Таким все казалось издали, словно окутанное дымкой, но вскоре наступило время, когда дымка рассеялась, так как мне пришлось покинуть мою сторожевую башню – детскую, откуда я вела наблюдения, и вступить в близкий контакт с тесным мирком дома на улице Фоссет.
Однажды, когда я, как обычно, сидела у себя наверху, слушала, как дети отвечают английский урок, и одновременно перелицовывала шелковое платье мадам, она вошла в комнату с тем величественно-задумчивым видом, не придававшим ее лицу мягкости, который иногда любила принимать. Упав на стул напротив меня, она несколько минут хранила молчание. Дезире, ее старшая дочь, читала вслух отрывок из учебника госпожи Барбо, а я велела ей время от времени переводить пару фраз с английского на французский, дабы удостовериться, что она правильно понимает смысл прочитанного. Мадам внимательно слушала урок.
Внезапно, без всякого предисловия, она произнесла в обвинительном тоне:
– Мисс, ведь в Англии вы были гувернанткой?
– Нет, мадам, – ответила я, улыбаясь, – вы ошибаетесь.
– Значит, занятия с моими детьми – ваш первый опыт такого рода?

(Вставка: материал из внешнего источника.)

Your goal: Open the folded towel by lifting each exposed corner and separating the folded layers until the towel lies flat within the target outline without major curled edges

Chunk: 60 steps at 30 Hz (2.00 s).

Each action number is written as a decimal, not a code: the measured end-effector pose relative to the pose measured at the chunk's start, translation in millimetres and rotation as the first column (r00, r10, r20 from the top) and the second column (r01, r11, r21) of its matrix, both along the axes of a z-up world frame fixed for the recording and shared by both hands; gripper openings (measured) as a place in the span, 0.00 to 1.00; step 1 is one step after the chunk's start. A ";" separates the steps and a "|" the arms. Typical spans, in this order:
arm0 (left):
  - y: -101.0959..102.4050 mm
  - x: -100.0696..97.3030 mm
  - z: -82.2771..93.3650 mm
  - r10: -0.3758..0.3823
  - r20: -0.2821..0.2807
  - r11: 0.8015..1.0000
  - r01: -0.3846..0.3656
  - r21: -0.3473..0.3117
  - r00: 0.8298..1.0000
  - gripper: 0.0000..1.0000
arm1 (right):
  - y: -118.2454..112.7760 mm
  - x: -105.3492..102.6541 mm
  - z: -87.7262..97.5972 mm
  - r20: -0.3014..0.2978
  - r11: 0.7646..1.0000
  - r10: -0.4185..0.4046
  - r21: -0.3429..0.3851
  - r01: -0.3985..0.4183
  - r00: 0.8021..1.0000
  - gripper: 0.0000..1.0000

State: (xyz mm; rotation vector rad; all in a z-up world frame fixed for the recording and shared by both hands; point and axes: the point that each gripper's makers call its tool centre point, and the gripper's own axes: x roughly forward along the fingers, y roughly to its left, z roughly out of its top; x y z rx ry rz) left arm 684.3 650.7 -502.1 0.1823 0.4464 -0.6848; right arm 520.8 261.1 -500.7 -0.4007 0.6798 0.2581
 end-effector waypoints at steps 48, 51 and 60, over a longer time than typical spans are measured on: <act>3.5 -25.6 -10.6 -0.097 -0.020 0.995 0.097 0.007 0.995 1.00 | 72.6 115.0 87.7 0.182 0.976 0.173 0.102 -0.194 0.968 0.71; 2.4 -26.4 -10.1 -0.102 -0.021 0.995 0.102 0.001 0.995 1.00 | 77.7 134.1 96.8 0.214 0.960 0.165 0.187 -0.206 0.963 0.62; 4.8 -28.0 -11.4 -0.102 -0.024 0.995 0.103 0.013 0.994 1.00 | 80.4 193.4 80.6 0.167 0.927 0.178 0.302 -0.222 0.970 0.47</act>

Я заверила ее в этом. Она вновь умолкла, но, подняв голову, чтобы вынуть булавку из подушечки, я обнаружила, что являюсь объектом наблюдения, – мадам пристально разглядывала меня и как будто мысленно давала мне оценку – пригодна ли я для достижения ее целей, для исполнения ее намерений. Мадам уже успела раньше тщательно обследовать все мое имущество и, полагаю, считала себя сведущей в том, что я собой представляю. Однако с этого дня в течение примерно двух недель она вновь подвергла меня проверке: подслушивала под дверью детской, когда я занималась с ее детьми, следовала за мной, стараясь быть незамеченной, когда я гуляла с ними, и в местах, где деревья служили удобным укрытием, подходила к нам поближе, чтобы слышать, о чем мы говорим.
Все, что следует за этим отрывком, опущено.